Your answer should reproduce every line of the material in which the word "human" occurs.

• **Data for processing**:

_ _ _

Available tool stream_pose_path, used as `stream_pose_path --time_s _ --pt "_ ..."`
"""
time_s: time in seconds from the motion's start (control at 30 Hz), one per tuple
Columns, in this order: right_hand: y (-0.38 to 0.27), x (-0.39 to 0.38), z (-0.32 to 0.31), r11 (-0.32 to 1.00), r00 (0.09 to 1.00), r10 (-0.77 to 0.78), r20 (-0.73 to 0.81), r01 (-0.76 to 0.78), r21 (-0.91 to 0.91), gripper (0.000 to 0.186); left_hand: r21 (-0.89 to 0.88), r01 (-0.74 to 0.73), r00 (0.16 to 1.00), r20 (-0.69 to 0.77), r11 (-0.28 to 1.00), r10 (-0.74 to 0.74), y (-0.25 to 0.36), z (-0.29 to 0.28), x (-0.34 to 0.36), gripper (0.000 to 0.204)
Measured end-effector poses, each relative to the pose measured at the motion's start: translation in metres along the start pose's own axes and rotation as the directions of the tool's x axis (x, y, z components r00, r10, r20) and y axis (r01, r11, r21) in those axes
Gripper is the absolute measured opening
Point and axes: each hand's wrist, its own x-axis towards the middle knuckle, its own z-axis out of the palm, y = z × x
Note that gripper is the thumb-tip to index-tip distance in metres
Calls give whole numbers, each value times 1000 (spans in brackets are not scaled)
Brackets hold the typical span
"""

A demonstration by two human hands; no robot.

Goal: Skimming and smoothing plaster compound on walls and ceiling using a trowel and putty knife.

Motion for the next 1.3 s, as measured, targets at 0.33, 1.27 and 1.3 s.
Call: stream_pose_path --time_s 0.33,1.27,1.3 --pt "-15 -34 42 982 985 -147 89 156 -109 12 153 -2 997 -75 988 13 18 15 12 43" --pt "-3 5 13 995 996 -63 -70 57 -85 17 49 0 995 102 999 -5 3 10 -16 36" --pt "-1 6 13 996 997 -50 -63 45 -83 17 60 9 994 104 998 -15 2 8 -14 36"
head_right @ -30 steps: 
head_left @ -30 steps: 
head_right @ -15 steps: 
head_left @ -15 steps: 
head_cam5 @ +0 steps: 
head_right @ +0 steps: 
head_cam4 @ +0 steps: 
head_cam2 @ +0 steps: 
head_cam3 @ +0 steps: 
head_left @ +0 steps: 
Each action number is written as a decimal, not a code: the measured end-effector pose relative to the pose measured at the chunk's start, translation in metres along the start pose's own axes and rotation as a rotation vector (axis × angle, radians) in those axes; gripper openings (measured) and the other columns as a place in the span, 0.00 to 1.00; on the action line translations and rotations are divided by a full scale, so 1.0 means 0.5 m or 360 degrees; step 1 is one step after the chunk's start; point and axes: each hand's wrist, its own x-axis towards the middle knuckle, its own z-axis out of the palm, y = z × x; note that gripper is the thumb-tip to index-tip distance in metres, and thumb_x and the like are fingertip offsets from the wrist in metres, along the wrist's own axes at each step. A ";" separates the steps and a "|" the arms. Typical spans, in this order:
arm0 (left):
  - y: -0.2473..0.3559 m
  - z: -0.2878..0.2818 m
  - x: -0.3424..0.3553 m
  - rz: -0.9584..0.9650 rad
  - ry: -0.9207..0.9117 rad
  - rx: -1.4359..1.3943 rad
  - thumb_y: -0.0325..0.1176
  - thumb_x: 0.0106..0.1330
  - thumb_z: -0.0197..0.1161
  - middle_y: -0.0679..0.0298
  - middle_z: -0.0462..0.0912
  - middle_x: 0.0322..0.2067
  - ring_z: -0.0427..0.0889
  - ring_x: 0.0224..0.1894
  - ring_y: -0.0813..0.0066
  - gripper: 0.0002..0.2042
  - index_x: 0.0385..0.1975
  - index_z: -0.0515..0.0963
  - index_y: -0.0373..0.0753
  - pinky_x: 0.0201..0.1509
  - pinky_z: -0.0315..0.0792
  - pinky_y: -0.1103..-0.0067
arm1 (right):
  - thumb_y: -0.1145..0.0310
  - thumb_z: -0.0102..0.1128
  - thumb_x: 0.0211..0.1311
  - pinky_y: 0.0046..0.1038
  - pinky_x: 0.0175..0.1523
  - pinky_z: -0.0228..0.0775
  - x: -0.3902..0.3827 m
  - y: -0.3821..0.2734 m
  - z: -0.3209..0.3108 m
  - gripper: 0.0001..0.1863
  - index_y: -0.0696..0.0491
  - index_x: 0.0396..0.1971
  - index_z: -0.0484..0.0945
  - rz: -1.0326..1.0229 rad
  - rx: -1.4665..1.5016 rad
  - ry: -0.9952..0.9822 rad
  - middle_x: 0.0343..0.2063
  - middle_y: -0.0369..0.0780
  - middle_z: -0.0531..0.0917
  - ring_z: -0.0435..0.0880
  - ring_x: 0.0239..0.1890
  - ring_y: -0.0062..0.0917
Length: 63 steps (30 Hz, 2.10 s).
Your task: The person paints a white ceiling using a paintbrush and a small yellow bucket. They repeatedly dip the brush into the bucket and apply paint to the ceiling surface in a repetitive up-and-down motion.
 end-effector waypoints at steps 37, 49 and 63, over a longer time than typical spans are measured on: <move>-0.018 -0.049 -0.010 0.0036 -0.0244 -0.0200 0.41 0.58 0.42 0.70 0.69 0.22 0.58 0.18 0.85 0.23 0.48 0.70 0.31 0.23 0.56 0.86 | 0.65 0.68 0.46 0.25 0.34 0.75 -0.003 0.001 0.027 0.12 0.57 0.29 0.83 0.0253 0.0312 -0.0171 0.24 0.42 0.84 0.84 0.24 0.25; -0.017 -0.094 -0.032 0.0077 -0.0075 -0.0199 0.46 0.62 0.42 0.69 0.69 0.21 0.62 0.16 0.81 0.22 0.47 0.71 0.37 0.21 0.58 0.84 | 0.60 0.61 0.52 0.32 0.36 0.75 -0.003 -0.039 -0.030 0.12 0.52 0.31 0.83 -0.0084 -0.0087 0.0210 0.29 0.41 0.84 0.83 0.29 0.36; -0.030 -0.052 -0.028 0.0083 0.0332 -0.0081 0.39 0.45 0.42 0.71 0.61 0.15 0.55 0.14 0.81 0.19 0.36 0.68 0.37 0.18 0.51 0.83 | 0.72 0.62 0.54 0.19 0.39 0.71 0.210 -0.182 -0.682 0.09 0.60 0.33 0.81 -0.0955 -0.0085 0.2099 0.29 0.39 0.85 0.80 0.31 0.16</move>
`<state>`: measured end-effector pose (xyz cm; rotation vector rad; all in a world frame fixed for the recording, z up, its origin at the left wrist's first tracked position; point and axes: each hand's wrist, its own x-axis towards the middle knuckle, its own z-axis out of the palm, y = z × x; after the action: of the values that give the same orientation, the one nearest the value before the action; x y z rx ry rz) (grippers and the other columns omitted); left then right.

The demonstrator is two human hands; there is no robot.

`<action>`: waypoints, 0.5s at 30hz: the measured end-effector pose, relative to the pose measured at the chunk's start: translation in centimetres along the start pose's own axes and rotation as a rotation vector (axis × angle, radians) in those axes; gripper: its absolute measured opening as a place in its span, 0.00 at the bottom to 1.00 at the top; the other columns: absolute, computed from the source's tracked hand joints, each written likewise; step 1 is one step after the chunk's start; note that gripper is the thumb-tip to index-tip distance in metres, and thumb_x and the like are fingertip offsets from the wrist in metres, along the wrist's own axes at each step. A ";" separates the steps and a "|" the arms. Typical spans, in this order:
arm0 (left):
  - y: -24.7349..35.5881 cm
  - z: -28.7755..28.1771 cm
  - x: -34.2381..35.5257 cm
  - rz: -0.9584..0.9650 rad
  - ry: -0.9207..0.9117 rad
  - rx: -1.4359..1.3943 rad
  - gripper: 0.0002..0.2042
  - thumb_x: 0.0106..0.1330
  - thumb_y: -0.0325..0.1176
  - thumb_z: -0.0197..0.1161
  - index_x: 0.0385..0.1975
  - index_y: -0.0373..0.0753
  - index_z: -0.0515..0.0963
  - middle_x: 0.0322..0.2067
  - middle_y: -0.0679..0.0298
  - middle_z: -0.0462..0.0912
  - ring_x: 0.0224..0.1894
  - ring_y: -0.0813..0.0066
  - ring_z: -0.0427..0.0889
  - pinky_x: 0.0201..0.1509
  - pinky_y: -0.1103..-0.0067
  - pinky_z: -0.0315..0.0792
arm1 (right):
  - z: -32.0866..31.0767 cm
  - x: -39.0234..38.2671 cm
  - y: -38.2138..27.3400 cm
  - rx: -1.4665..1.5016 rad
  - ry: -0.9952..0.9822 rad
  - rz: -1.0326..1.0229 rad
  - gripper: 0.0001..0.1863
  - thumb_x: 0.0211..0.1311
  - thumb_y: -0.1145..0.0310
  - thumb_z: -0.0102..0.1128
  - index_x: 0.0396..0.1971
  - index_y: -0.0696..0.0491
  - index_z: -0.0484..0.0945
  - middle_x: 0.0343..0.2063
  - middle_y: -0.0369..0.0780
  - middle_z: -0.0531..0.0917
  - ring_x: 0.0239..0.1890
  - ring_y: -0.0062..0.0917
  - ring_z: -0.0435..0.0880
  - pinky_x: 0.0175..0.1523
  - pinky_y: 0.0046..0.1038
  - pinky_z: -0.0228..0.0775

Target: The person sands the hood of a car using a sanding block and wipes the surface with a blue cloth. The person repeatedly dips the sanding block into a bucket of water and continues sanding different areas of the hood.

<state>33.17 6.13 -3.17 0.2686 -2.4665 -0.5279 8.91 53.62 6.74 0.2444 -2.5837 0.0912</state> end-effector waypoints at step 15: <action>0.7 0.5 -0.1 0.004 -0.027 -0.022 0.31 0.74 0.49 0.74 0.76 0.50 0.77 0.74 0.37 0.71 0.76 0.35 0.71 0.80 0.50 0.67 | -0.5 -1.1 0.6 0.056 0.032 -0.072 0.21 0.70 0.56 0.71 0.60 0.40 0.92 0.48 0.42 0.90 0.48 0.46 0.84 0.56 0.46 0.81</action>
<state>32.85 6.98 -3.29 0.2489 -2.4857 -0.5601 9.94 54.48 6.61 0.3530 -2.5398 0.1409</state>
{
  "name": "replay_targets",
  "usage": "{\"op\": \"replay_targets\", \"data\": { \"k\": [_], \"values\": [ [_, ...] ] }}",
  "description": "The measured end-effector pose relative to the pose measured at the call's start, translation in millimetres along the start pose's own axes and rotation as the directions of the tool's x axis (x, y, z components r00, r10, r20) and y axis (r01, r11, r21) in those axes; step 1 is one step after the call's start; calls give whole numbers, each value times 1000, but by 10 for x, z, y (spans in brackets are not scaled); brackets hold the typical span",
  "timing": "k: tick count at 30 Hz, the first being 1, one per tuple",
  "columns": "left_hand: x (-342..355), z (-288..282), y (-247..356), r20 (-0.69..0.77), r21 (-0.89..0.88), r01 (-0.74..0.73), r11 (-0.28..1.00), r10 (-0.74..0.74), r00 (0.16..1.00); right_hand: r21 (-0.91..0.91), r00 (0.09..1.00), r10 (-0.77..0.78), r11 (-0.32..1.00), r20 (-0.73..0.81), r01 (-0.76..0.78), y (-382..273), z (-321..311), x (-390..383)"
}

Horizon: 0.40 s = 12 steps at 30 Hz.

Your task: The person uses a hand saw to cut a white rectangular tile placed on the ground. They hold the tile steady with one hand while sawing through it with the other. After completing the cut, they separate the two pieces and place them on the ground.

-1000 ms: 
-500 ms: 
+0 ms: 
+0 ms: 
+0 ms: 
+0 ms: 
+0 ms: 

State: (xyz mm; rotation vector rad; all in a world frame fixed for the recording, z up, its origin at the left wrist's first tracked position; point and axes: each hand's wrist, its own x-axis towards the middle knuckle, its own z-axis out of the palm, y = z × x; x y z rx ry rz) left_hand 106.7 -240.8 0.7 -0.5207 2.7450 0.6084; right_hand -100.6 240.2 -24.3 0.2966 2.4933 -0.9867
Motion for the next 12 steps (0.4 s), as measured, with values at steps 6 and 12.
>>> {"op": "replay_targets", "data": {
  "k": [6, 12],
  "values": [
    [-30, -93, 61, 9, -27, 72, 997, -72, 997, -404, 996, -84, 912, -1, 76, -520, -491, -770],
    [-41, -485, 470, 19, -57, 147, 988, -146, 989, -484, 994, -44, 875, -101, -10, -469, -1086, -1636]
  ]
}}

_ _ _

• **Your solution**:
A demonstration by two human hands; no robot.
The demonstrator is two human hands; there is no robot.

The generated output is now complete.